Work instruction: Omit all images, then repeat exactly the lines below from the one containing "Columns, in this" through the one containing "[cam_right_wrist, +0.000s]", both ends included.

==*==

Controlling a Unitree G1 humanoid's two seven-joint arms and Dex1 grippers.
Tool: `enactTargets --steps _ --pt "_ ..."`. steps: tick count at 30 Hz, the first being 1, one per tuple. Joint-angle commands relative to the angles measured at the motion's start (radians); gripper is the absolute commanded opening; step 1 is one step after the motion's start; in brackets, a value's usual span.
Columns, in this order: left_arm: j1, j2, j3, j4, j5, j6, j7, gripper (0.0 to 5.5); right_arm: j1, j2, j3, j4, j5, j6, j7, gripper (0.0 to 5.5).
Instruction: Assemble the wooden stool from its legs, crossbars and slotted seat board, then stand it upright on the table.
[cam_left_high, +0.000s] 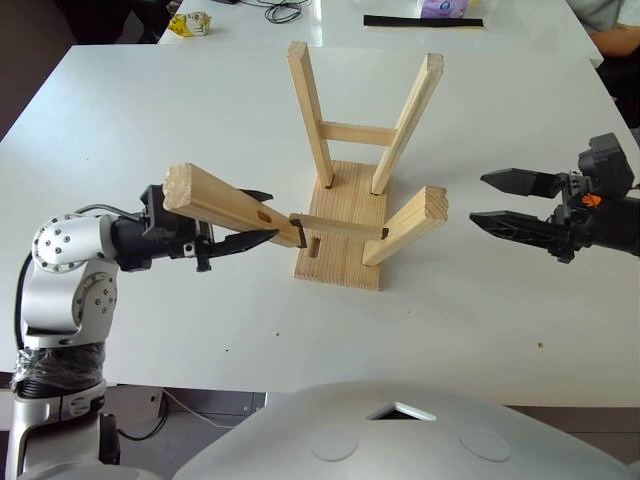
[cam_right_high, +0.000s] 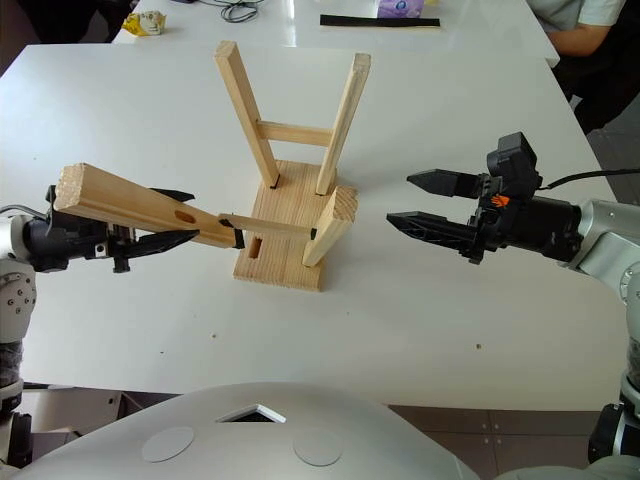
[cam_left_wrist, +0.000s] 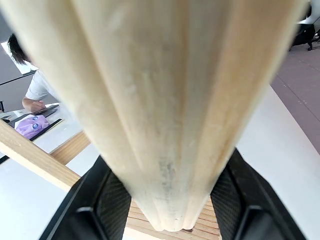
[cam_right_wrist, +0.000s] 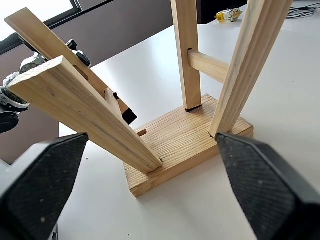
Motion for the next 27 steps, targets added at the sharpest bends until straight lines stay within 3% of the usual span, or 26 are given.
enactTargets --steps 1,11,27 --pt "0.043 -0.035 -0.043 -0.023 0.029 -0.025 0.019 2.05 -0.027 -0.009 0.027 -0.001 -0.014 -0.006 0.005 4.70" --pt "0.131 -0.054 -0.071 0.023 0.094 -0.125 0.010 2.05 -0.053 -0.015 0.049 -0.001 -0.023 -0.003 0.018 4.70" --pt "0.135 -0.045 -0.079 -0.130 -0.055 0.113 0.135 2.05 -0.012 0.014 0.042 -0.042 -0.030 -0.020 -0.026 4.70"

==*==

Response area:
Columns, in this order: left_arm: j1, j2, j3, j4, j5, j6, j7, gripper (0.0 to 5.5); right_arm: j1, j2, j3, j4, j5, j6, j7, gripper (0.0 to 5.5).
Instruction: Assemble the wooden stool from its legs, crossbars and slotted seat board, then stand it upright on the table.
[cam_left_high, +0.000s] 
[cam_right_high, +0.000s] 
[cam_left_wrist, +0.000s] 
[cam_right_wrist, +0.000s] 

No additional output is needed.